O Tribunal de Justiça do Estado de Santa Catarina (TJSC), realizou o primeiro julgamento sobre a Operação Mensageiro, cujas investigações do MPSC, equipes da GAECO e demais equipes que atuaram e continuam atuando na Operação Mensageiro; levaram para atrás das grades. vários agentes públicos e empresários envolvidos no esquema de organização criminosa; corrupção ativa e corrupção passiva, além de fraudes licitatórias, lavagem de dinheiro e falsidade ideológica. O TJSC determinou o tempo de reclusão à 10 réus que estavam sob esse primeiro julgamento da Operação Mensageiro, onde o total somados de tempo de reclusão atinge mais de 250 anos em regime fechado. Face a termos de assinatura de documento de colaboração premiada junto a Justiça do Estado de Santa Catarina, esse período de reclusão acabaram sofrendo uma redução de tempo de reclusão.

 

O ex-prefeito de Itapoá (SC), recebeu pena de reclusão de 59 anos, 11 meses e 15 dias , além de pagamento de multa e devolução aos cofres públicos de R$ 1,6 milhão. Diante da colaboração premiada à Justiça de SC; o ex-prefeito de Itapoá, teve pena reduzida para 18 anos de reclusão em regime fechado.
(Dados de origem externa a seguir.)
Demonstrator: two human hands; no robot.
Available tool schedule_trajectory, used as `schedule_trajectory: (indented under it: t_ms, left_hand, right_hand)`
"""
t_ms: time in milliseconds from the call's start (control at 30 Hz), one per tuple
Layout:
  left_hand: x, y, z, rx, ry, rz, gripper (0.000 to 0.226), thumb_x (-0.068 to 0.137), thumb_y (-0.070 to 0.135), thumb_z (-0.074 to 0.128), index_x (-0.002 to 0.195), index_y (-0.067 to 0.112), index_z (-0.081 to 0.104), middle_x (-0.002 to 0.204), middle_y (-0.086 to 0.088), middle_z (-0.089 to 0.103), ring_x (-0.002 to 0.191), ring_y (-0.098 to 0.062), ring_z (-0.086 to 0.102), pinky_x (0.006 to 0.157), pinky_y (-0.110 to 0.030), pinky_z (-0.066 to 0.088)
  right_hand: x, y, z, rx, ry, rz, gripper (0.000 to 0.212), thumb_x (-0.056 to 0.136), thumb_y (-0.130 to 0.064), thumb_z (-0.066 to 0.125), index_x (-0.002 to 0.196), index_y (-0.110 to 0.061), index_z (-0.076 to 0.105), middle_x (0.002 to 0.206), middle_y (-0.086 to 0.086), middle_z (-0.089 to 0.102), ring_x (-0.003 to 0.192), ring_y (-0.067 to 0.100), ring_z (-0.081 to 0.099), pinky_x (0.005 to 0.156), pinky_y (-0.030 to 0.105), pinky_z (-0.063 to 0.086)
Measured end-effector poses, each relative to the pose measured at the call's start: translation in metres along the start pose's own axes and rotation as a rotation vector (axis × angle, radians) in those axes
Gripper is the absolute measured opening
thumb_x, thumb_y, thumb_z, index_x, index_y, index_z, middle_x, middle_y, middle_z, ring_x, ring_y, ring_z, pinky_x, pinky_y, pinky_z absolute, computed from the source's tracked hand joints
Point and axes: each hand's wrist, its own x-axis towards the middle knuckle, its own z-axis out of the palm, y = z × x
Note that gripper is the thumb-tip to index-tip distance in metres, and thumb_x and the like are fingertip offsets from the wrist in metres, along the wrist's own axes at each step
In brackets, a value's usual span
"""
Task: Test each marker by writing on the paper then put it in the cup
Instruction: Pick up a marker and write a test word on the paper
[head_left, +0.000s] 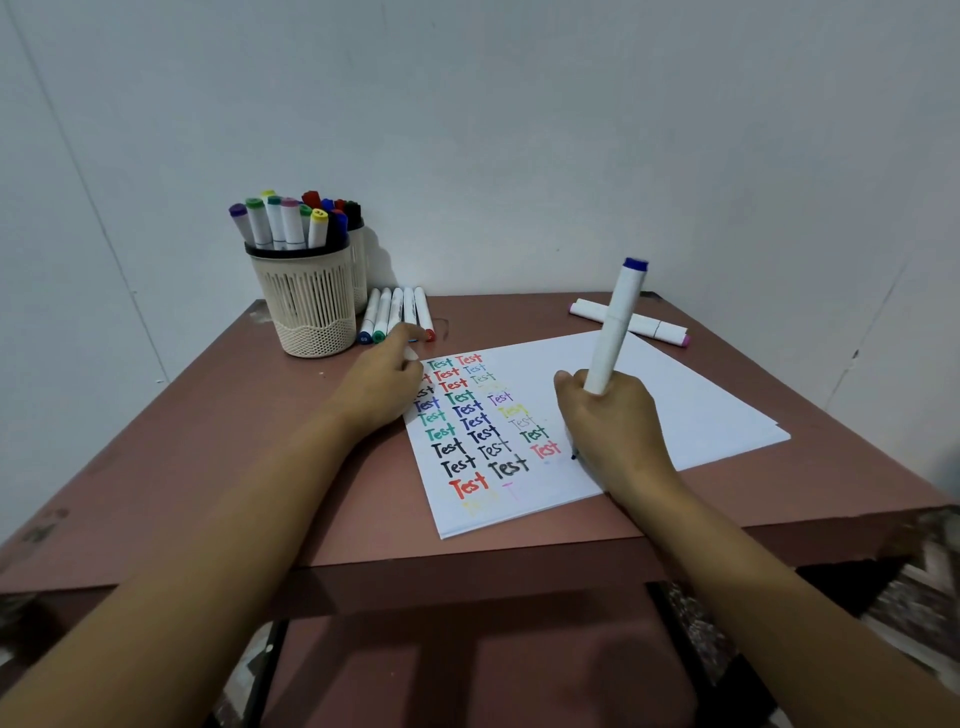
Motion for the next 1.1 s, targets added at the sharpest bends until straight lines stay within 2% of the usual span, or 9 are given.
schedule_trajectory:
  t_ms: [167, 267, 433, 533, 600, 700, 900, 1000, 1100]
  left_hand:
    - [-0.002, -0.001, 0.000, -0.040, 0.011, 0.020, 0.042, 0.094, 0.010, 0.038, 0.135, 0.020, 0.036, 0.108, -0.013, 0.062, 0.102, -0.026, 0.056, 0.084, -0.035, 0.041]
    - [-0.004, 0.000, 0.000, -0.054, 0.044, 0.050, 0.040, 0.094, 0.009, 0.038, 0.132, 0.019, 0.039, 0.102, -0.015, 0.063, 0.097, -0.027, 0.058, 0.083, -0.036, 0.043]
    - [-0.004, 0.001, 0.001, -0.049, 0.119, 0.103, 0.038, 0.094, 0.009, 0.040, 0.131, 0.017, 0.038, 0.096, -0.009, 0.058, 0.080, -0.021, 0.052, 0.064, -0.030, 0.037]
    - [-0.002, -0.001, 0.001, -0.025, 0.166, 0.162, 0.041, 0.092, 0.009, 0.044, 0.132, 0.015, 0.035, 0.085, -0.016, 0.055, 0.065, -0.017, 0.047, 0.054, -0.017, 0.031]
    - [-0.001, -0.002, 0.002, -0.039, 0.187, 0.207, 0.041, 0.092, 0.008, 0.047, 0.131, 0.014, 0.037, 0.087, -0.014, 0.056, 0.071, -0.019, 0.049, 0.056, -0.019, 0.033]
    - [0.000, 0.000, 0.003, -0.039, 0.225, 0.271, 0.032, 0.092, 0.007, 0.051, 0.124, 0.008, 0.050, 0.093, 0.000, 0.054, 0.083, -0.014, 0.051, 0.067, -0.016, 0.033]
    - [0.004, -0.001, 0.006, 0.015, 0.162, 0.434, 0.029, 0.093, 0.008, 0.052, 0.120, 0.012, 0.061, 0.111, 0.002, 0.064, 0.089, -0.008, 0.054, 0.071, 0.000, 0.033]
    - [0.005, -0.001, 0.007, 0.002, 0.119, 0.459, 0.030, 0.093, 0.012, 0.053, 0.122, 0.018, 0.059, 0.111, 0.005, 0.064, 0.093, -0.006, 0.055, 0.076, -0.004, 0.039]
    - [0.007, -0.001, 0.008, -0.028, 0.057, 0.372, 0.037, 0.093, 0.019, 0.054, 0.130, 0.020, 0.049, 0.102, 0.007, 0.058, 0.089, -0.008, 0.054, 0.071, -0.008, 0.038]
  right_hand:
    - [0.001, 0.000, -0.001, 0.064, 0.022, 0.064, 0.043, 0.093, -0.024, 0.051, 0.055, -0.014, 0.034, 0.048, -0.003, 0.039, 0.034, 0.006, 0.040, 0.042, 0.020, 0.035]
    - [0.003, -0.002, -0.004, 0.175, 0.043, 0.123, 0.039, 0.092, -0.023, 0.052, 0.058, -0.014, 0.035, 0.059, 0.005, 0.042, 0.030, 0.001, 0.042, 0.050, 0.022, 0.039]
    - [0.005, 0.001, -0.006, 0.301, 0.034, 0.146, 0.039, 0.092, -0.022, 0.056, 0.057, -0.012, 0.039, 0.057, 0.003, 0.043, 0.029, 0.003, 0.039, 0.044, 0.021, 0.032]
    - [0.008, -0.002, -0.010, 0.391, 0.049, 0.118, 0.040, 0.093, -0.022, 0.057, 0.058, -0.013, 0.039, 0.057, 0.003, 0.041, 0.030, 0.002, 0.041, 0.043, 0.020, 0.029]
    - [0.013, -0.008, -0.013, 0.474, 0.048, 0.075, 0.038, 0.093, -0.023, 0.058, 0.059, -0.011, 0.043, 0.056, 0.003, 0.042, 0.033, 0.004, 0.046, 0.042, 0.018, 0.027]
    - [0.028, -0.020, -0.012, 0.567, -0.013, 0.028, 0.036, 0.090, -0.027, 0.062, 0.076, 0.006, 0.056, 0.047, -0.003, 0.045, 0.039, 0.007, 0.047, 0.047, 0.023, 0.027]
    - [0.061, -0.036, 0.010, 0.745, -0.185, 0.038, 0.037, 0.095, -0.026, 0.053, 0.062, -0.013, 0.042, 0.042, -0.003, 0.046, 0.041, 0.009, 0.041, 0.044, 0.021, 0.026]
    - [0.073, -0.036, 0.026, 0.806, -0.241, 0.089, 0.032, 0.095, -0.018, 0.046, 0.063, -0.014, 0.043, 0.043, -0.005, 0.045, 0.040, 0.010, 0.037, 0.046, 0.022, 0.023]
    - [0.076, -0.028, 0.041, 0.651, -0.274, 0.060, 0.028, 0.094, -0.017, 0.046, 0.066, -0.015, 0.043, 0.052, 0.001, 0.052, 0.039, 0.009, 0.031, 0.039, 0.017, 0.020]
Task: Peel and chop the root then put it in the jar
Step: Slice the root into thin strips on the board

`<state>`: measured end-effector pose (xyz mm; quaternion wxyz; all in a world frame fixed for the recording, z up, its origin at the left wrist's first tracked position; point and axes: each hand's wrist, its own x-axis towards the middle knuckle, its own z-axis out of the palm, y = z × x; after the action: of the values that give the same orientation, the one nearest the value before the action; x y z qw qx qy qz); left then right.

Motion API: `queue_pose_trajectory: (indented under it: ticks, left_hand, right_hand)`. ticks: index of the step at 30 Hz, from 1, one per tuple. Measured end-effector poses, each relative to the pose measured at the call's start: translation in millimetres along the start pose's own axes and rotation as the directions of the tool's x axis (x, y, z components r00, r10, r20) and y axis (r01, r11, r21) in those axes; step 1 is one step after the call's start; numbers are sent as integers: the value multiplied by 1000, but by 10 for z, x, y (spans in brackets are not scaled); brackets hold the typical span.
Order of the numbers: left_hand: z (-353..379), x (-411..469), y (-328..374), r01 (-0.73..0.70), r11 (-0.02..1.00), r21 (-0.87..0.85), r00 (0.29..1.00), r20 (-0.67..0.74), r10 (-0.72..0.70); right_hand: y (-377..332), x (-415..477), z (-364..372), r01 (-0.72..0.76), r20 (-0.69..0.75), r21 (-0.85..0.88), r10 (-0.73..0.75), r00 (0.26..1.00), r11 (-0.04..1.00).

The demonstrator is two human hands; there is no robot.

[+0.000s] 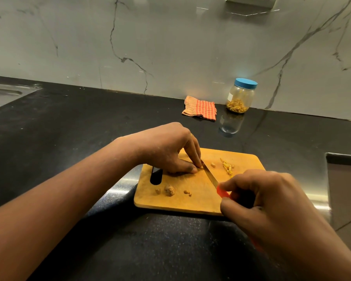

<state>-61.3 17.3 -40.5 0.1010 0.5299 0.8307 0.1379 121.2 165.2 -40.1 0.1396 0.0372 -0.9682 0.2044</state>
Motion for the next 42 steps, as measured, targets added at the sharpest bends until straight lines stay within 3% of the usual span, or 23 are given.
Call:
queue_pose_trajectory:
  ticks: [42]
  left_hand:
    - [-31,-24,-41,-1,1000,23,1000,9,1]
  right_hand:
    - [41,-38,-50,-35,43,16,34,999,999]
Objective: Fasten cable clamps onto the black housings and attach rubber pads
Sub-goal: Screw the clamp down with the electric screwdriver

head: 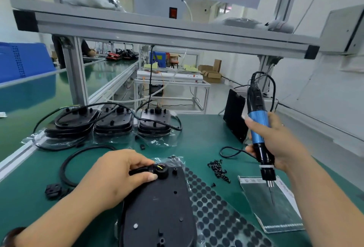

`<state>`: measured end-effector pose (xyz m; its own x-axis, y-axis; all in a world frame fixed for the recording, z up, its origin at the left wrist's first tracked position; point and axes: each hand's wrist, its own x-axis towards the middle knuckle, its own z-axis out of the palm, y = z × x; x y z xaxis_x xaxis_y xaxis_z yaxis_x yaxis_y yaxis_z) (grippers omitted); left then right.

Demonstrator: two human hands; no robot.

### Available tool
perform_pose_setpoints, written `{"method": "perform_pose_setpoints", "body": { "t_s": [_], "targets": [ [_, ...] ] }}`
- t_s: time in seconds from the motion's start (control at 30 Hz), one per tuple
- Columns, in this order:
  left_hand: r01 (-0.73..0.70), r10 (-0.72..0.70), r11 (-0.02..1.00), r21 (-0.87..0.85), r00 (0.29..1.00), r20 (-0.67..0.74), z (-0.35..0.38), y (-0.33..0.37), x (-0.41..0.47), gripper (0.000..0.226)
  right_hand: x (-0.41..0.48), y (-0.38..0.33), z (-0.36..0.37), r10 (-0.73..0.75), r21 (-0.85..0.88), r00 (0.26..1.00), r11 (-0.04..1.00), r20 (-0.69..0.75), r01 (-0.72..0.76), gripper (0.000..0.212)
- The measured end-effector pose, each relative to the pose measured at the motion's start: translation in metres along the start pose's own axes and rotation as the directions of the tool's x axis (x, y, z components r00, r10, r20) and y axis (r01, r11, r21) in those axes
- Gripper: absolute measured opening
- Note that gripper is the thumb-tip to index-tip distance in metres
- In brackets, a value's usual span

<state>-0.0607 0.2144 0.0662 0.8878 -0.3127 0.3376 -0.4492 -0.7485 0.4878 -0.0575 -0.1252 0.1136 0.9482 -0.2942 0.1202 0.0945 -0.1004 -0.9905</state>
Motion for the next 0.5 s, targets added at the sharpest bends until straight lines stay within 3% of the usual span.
{"method": "perform_pose_setpoints", "body": {
  "t_s": [0.5],
  "targets": [
    [-0.009,0.012,0.997,-0.076,0.999,0.033,0.002,-0.002,0.003,0.026,0.024,0.027,-0.023,0.044,-0.007,0.997,0.999,-0.063,-0.044,0.026]
  ]
}}
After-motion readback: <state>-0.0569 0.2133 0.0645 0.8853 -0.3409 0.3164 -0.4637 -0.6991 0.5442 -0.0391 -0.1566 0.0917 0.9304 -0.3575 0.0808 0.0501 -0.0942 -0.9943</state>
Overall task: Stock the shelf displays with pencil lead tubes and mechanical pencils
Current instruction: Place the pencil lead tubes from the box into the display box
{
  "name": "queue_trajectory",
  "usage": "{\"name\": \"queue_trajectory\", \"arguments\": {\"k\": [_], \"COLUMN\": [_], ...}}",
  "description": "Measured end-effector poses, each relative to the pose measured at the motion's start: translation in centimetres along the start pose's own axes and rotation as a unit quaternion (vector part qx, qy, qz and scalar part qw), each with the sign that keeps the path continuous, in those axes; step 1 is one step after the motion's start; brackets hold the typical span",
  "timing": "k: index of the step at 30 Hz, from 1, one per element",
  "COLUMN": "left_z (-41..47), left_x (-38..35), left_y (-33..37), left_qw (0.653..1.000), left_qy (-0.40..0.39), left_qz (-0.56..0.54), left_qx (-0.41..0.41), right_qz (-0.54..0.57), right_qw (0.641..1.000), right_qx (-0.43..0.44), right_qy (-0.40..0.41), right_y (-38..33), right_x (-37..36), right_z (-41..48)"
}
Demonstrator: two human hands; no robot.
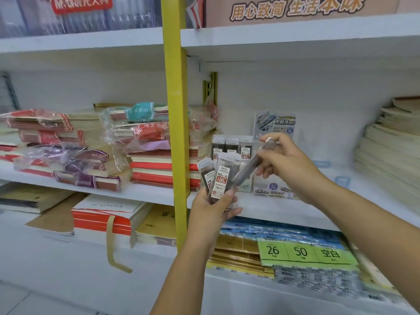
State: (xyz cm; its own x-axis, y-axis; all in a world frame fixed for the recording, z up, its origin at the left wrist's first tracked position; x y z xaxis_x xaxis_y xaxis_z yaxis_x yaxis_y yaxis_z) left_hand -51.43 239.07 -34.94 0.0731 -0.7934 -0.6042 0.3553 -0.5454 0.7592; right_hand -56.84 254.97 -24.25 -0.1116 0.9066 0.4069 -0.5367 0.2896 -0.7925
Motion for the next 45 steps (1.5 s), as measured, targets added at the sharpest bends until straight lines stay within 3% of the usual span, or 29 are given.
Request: {"name": "queue_trajectory", "arguments": {"k": [7,13,19,27,36,40,45], "left_z": [1.1,1.9,2.4,2.5,2.3,2.1,1.7], "left_x": [0.7,0.9,0.8,1.2,1.3,1.3,0.5], "left_y": [0.7,0.7,0.6,0.5,0.7,0.9,1.0], "left_qw": [0.999,0.998,0.999,0.998,0.998,0.999,1.000], "left_qy": [0.040,0.039,0.035,0.042,0.046,0.036,-0.007], "left_qz": [0.002,0.017,0.006,0.005,0.013,0.009,0.000], "left_qx": [-0.032,-0.038,-0.040,-0.046,-0.034,-0.031,-0.016], "right_qz": [-0.180,-0.363,-0.418,-0.403,-0.437,-0.357,-0.143], "right_qw": [0.981,0.925,0.897,0.908,0.893,0.918,0.987], "right_qx": [0.061,0.113,0.147,0.106,0.068,0.115,0.075], "right_qy": [0.040,0.018,-0.007,0.048,0.082,0.124,-0.015], "right_y": [-2.3,-2.8,-1.1,2.3,2.4,0.3,-0.4], "right_x": [2.2,1.7,-0.2,-0.9,-0.7,-0.3,-2.7], "right_z": [4.9,7.8,9.7,10.9,10.1,7.0,2.6]}}
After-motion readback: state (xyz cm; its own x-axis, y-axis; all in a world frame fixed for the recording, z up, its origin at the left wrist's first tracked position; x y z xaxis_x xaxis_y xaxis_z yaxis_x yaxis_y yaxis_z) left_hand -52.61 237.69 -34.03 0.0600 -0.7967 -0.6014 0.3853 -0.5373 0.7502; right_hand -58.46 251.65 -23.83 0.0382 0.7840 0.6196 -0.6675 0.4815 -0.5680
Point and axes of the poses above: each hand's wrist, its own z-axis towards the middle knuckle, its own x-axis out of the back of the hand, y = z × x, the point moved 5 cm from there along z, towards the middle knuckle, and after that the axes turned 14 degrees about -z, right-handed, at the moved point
O ex-prefeito de Itapoá (SC). Já, para o empresário e dono da Serrana Engenharia ( atualmente Versa Engenharia ), a Justiça determinou 30 anos de reclusão em regime inicial fechado, além de pagamento de multa, sendo que o período de reclusão foi reduzido para 20 anos, diante a delação premiada.

 

Outros sete réus que foram à julgamento pelo TJSC na manhã de quinta-feira (28), tiveram penas variadas de tempo de reclusão entre 28 anos e 1 ano de prisão em regime inicial fechado. Em praticamente todos os casos desta Operação Mensageiro que foi deflagrada no início de dezembro de 2022 e que atingiu quatro etapas iniciais de investigações, resultando por parte do TJSC, a expedição de dezenas de mandados de prisão preventiva, buscas e apreensões em dezenas de prefeituras municipais em Santa Catarina.

 

A Operação Mensageiro é a maior operação investigatória na história política- administrativa no Estado de Santa Catarina. São cerca de 150 prefeituras sob investigações - número semelhante ao da operação deflagrada na quinta-feira (28), em que estão sob investigações 146 municípios catarinenses suspeitos de fraudes licitatórias em que uma organização criminosa estaria atuando com ligação junto ao Congresso Nacional para deliberações e assinaturas de contratos licitatórios fraudados; cujas ações criminosas possam ter desviado dezenas de milhões dos cofres públicos, envolvendo ainda pagamentos de propinas milionárias. No caso da Operação Mensageiro, calcula-se em mais de meio bilhão os desvios financeiros dos cofres públicos. Somente em pagamentos de propinas, as investigações até agora apontaram em mais de R$ 100 milhões de reais. O TJSC iniciou o primeiro julgamento de dezenas de outros que estarão por vir nesta Operação Mensageiro, em Santa Catarina - um estado com cofres públicos sendo infelizmente dilapidado desde décadas por mafiosos, quadrilhas, organizações criminosas e que diante destes desvios financeiros bilionários acabam prejudicando a grande maioria da população catarinense. Setores como desde da Educação; Saúde; Infraestruturas; Habitação; Saneamento Básico e Meio Ambiente; Agricultura; Cultura; Esporte e Lazer; Turismo; geração de Emprego e Renda e Segurança Pública, além de melhores salários aos servidores públicos, acabam todos estes setores sendo muito prejudicados face aos desvios dos cofres públicos como apontam inúmeras das operações e investigações sendo realizadas em todo o estado de Santa Catarina.